▸ **Given data**:

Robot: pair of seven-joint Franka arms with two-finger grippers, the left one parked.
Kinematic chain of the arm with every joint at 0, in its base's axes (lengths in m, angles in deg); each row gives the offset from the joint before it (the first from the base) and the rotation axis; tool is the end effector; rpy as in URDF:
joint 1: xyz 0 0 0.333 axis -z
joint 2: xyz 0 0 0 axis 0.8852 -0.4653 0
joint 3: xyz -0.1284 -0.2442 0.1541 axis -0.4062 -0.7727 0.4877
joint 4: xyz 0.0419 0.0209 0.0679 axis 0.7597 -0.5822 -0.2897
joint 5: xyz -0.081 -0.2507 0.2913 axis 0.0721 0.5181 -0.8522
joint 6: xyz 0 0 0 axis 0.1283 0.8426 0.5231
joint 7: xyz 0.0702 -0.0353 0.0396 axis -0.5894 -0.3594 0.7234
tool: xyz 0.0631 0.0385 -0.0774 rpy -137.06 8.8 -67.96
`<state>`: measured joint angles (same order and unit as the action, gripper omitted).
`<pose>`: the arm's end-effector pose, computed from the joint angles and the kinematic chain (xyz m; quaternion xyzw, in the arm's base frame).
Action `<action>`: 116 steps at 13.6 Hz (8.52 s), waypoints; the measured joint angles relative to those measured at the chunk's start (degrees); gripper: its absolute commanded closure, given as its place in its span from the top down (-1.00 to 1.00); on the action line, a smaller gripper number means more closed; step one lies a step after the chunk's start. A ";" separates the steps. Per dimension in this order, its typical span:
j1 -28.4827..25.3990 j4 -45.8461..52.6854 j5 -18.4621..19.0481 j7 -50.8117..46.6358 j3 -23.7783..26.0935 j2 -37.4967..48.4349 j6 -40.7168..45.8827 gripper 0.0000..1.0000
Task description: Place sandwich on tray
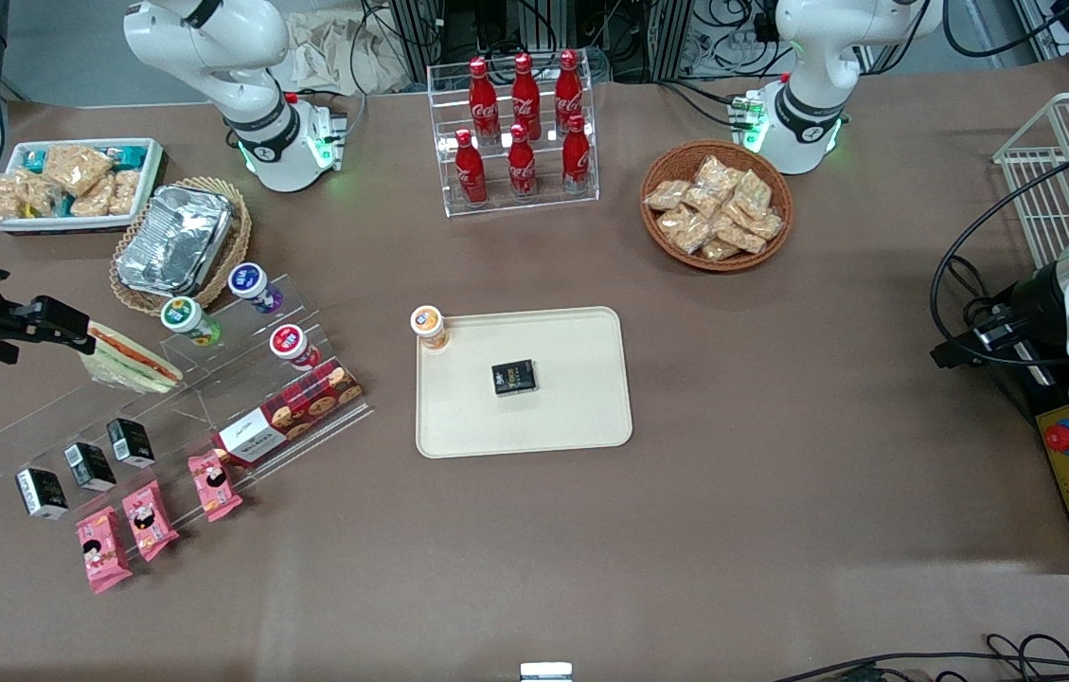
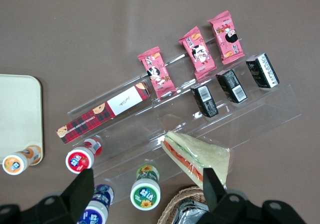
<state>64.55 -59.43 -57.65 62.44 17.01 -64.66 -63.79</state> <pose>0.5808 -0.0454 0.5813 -0.9993 -0.0366 -0.0050 0.0037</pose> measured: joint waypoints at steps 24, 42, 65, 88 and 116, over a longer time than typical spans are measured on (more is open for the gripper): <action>0.87 -5.08 0.09 0.00 -0.93 3.08 0.68 0.94; 4.58 -21.83 0.92 -6.64 -0.83 14.14 -5.34 0.94; 10.77 -22.96 -1.56 -80.07 -3.38 2.34 -13.68 0.94; 11.44 -28.02 -5.47 -86.64 -3.14 -1.30 -24.21 0.14; -1.50 -6.33 -6.01 -35.32 -1.73 1.46 -4.81 -0.49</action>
<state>63.05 -65.76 -63.66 27.12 15.28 -63.19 -68.60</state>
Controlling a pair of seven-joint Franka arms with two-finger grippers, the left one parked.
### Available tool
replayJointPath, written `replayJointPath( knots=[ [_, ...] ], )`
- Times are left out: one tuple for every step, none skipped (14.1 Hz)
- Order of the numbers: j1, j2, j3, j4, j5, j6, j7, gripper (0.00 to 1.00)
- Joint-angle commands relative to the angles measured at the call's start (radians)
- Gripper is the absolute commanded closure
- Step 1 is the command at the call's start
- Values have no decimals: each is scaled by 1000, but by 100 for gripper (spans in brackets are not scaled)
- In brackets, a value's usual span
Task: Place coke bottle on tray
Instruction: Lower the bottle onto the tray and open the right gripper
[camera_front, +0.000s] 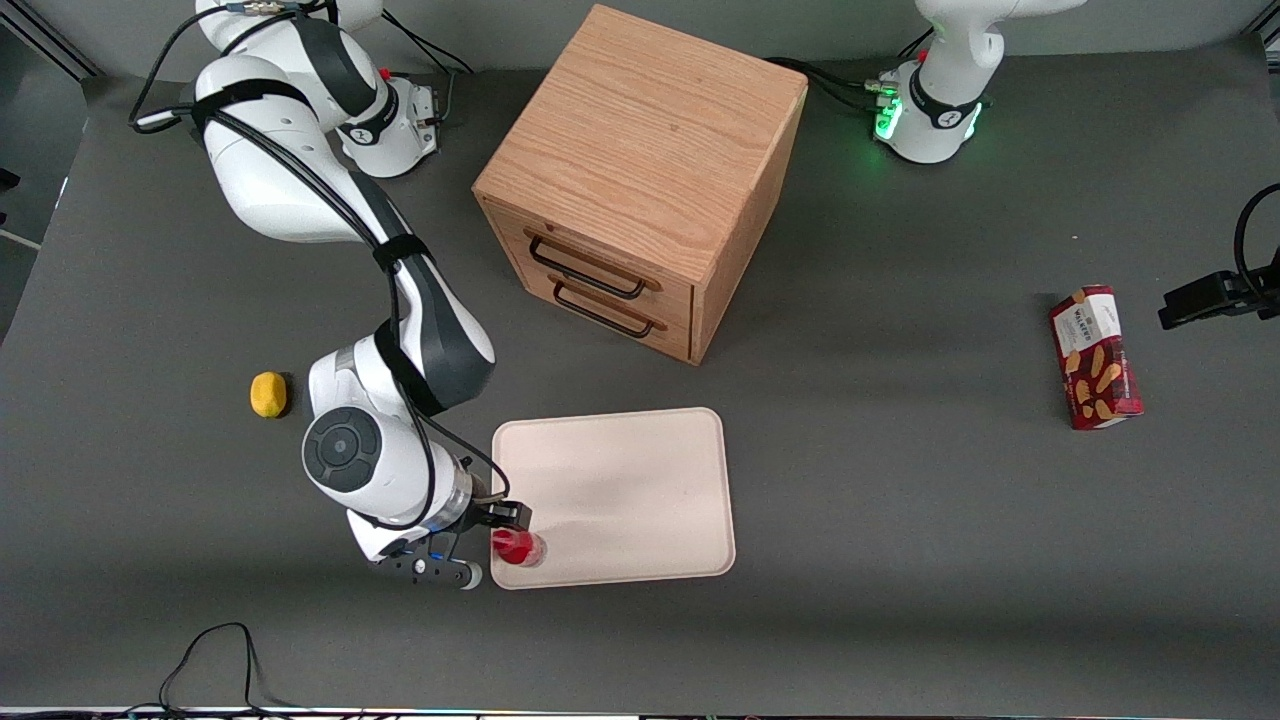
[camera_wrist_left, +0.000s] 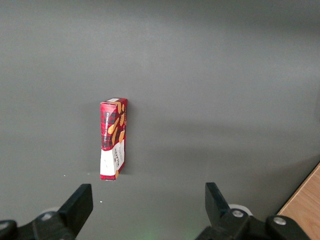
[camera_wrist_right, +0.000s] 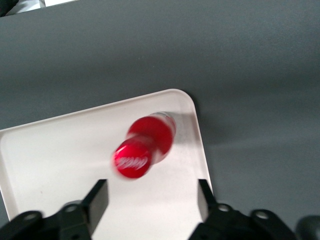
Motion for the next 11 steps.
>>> replayJointPath(
  knots=[
    [8, 13, -2, 33, -26, -14, 32, 0],
    [8, 10, -2, 32, -26, -17, 32, 0],
    [6, 9, -2, 32, -26, -19, 32, 0],
    [6, 6, -4, 32, -26, -19, 32, 0],
    [4, 1, -2, 32, -24, -20, 31, 0],
    [1, -4, -2, 32, -23, -40, 31, 0],
    [-2, -17, -4, 32, -22, -90, 20, 0],
    [-15, -37, -4, 32, -16, -136, 17, 0],
    [-35, -54, 1, 26, -10, -182, 8, 0],
    [-49, -83, 2, 9, -4, -240, -13, 0],
    [-61, -115, 2, -13, 13, -287, -44, 0]
  ],
)
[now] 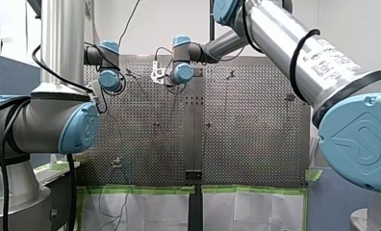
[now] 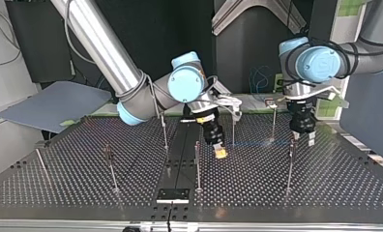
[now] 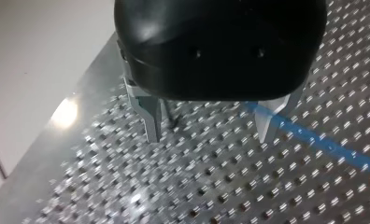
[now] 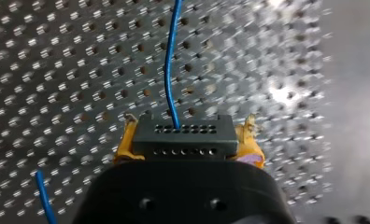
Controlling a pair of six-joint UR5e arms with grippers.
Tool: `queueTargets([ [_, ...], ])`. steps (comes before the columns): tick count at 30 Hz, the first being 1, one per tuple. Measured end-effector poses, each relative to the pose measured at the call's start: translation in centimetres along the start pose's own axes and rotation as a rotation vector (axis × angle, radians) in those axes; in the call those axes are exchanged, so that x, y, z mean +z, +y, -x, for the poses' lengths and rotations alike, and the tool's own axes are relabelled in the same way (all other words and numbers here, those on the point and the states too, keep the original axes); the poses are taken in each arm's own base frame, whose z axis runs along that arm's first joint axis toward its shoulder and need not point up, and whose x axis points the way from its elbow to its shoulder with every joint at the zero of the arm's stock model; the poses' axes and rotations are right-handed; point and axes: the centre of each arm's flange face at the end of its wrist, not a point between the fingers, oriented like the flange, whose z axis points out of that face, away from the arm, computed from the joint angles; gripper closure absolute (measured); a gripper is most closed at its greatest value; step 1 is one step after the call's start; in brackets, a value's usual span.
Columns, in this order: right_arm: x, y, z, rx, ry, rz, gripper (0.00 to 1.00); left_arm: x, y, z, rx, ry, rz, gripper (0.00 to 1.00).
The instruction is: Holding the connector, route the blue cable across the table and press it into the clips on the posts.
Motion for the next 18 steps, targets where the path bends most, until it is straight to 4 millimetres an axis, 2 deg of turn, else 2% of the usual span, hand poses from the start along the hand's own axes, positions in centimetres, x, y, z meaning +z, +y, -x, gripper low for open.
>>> queueTargets([
  [11, -0.7, 2.7, 4.4, 0.005, -0.092, 0.037, 1.00, -4.1, -0.8, 0.2, 0.006, 0.077, 0.000, 0.00],
  [18, -0.7, 4.0, 4.9, 0.003, -0.103, 0.053, 1.00, -6.5, -1.6, 1.1, 0.031, 0.088, -0.023, 0.00],
])
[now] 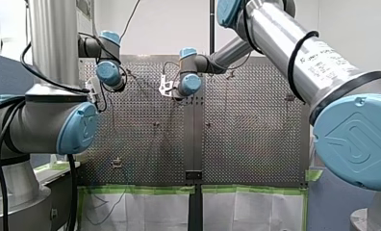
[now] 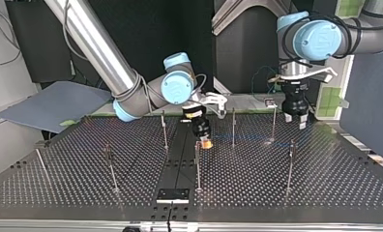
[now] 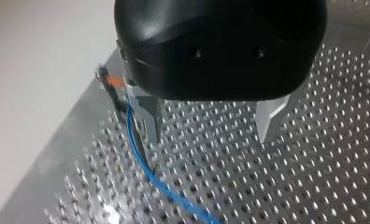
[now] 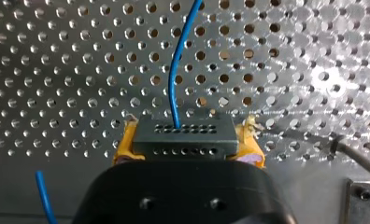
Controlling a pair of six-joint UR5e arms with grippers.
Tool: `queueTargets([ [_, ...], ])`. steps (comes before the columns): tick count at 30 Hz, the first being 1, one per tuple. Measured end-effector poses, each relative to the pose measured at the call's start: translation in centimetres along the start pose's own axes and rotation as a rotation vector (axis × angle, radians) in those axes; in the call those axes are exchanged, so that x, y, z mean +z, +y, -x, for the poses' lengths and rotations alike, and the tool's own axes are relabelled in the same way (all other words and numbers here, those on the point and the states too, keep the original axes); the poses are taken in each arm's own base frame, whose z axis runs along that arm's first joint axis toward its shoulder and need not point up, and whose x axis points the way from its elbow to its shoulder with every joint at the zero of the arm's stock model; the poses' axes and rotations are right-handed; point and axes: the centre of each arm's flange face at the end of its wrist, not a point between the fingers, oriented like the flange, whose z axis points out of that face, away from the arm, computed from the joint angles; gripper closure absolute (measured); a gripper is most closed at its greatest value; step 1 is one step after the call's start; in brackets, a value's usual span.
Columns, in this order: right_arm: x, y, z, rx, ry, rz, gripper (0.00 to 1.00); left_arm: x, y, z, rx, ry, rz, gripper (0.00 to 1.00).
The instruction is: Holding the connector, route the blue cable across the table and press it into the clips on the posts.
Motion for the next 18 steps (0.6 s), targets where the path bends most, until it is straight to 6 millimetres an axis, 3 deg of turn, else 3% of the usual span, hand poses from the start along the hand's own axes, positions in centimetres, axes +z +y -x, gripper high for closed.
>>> queueTargets([
  [10, 0.2, 0.6, -0.1, -0.001, 0.001, 0.004, 1.00, -2.6, -2.6, 2.5, 0.072, -0.058, -0.071, 0.00],
  [18, 0.5, 1.7, -0.2, 0.000, 0.004, 0.013, 1.00, -3.4, -5.2, 2.2, 0.132, -0.082, -0.169, 0.00],
])
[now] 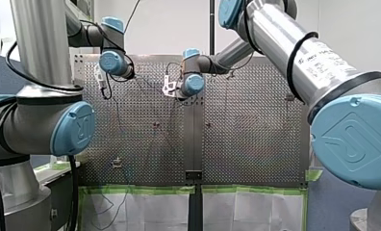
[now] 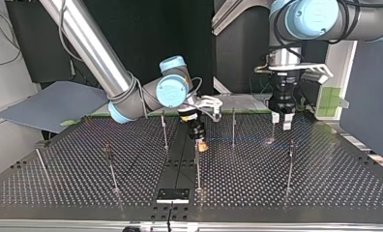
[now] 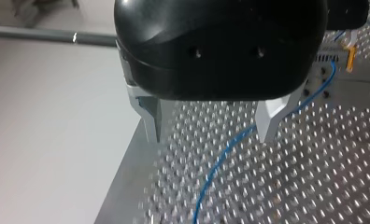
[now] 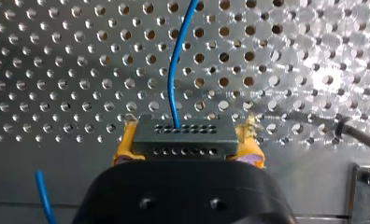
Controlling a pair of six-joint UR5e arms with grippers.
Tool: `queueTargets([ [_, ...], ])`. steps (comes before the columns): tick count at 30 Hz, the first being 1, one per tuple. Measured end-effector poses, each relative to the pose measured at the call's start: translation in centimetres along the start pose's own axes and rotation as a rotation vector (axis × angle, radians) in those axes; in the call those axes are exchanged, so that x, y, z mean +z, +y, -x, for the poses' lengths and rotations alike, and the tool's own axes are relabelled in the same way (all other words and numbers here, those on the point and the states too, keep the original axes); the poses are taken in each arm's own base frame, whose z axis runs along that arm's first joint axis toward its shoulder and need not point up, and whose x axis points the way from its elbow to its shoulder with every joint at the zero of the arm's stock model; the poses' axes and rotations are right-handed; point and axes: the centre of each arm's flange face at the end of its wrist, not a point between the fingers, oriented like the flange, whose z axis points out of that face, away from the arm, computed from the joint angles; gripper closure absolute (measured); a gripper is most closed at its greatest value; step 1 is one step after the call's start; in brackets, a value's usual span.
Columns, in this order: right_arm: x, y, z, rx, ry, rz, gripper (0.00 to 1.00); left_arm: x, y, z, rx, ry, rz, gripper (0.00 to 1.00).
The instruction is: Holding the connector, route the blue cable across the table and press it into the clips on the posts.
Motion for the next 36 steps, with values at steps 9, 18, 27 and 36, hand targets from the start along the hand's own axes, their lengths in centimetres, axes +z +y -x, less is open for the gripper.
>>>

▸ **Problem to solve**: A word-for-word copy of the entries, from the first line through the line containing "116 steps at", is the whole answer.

▸ **Answer to this exercise**:
Robot: pair of seven-joint Franka arms with two-finger grippers, the left one parked.
Kinematic chain of the arm with every joint at 0, in its base's axes (lengths in m, angles in deg); each row gives the offset from the joint before it (the first from the base) and the rotation axis; tool is the end effector; rpy as in URDF:
joint 1: xyz 0 0 0.333 axis -z
joint 2: xyz 0 0 0 axis 0.8852 -0.4653 0
joint 3: xyz -0.1284 -0.2442 0.1541 axis -0.4062 -0.7727 0.4877
joint 4: xyz 0.0419 0.0209 0.0679 axis 0.7597 -0.5822 -0.2897
joint 5: xyz -0.081 -0.2507 0.2913 axis 0.0721 0.5181 -0.8522
joint 6: xyz 0 0 0 axis 0.1283 0.8426 0.5231
joint 7: xyz 0.0702 -0.0353 0.0396 axis -0.5894 -0.3594 0.7234
tool: xyz 0.0631 0.0385 -0.0774 rpy -137.06 8.8 -67.96
`<state>`: measured joint angles (same order and unit as the action, gripper omitted).
`<pose>`: the arm's end-effector pose, computed from the joint angles and the kinematic chain (xyz m; quaternion xyzw, in the arm's base frame).
Action `<action>`: 116 steps at 13.6 Hz (8.52 s), waypoints; the measured joint angles relative to those measured at the chunk's start (degrees); gripper: its absolute commanded closure, given as its place in its span from the top down (-1.00 to 1.00); on the action line, a smaller gripper number means more closed; step one lies a step after the chunk's start. A ";" separates the steps. Per dimension in this order, its typical span:

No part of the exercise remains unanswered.